## Data for this exercise:
◇ ◇ ◇ ◇
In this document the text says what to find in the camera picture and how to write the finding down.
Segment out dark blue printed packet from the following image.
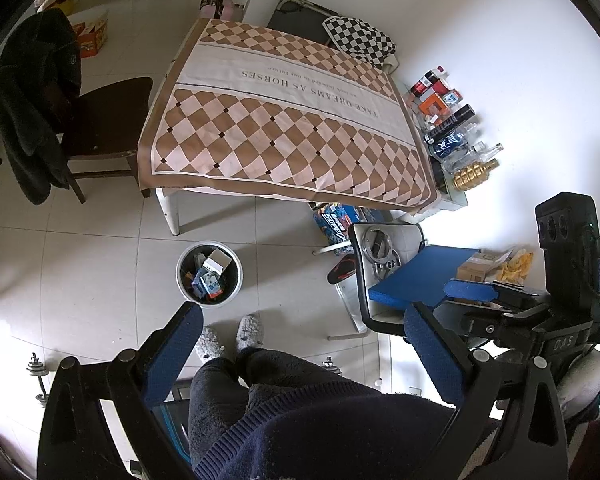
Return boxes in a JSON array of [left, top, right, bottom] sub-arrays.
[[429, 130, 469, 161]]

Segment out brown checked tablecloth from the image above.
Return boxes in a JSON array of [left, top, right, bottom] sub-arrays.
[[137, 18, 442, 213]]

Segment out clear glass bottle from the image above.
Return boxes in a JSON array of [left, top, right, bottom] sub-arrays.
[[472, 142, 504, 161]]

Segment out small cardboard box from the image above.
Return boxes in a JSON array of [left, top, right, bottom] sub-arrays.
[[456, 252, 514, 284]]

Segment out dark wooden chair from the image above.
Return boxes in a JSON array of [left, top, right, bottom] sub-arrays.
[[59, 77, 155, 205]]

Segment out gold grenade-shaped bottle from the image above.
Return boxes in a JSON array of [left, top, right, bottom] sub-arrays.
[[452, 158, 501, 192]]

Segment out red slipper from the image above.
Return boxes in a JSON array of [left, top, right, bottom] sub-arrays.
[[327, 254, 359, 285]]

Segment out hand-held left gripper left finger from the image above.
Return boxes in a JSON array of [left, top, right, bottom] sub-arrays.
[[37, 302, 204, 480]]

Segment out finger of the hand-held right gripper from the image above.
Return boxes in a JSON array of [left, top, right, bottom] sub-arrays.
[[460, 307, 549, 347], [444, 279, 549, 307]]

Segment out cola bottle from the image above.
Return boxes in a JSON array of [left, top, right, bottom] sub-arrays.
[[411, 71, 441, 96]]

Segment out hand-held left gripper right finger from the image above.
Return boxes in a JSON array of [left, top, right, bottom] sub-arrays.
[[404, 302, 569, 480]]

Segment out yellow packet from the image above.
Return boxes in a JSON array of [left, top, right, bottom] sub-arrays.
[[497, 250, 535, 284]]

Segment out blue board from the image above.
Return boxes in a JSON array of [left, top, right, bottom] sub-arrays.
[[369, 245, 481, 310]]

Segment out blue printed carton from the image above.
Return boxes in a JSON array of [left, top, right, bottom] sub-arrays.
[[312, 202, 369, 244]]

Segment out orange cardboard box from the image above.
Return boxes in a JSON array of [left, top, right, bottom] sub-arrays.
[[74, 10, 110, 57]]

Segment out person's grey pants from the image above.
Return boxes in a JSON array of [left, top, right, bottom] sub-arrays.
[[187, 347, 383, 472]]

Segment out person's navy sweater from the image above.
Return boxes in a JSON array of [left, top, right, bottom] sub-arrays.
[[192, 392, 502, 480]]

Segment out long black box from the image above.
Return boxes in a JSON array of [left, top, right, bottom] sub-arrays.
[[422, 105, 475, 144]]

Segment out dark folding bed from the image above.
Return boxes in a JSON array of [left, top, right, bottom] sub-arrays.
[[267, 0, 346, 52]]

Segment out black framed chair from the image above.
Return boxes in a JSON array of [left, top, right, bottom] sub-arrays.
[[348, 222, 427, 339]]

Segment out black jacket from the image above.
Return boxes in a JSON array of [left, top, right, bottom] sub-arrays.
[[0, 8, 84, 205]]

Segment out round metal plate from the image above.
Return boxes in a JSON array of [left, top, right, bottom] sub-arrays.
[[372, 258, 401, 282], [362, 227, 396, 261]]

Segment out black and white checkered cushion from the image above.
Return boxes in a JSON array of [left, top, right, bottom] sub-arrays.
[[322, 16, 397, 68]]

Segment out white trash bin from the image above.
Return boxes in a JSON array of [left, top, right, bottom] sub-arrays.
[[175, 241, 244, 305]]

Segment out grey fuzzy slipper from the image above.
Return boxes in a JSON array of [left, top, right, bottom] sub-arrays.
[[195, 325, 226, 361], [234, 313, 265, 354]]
◇ ◇ ◇ ◇
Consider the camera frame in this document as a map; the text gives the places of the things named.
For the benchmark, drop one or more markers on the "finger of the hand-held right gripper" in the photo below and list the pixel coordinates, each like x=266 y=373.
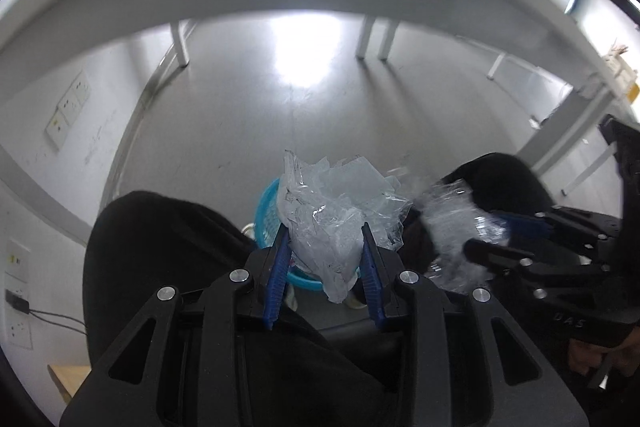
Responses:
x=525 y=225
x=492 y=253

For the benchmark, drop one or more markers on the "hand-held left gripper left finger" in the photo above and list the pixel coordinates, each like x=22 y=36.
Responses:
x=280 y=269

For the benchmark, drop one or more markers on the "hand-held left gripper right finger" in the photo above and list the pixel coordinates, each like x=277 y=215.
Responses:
◇ ◇ ◇ ◇
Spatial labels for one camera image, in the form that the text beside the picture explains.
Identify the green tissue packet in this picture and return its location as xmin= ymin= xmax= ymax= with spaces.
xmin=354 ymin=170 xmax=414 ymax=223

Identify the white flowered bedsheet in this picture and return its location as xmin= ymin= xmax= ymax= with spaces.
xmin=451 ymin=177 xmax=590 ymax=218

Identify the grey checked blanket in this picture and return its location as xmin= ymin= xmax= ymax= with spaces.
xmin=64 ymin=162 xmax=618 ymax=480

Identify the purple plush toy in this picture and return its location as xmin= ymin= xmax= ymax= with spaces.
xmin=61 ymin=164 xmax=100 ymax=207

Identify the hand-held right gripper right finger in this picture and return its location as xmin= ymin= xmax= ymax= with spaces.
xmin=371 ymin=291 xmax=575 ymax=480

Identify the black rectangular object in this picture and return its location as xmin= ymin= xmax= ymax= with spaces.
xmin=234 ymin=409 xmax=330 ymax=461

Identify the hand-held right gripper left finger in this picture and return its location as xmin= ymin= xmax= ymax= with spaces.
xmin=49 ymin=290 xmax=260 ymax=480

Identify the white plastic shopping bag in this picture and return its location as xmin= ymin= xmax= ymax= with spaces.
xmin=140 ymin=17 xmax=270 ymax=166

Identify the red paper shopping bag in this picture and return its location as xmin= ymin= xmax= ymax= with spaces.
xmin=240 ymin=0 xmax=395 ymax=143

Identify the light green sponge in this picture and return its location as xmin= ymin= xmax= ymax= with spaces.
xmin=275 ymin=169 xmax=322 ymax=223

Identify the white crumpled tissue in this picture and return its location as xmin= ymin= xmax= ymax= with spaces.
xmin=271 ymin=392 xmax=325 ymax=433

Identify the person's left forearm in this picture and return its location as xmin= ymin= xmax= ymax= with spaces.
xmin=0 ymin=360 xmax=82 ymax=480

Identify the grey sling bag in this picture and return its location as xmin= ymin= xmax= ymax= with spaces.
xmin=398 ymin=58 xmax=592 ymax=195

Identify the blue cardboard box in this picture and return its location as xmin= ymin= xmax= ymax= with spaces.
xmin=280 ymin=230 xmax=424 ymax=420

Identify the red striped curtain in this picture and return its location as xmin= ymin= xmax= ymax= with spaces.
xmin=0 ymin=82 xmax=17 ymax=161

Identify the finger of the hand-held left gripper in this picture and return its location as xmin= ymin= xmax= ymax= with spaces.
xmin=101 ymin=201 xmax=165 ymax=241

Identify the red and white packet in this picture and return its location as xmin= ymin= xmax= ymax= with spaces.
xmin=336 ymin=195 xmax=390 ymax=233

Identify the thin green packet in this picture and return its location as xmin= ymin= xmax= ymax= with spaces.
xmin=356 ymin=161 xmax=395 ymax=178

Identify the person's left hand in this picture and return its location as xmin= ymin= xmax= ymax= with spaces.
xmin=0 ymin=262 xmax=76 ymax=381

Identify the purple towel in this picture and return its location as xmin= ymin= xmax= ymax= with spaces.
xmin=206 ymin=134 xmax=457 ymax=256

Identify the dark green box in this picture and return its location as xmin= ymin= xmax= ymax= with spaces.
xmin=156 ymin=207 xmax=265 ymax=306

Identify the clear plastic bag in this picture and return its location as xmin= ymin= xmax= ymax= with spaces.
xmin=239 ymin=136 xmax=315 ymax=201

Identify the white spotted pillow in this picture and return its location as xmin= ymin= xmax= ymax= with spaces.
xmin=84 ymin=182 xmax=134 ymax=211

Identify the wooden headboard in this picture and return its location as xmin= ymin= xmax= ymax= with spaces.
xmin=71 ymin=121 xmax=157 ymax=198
◇ ◇ ◇ ◇
## Work item:
Provide only the count of lines in the data above that include the string "printed".

## Solution for this task:
2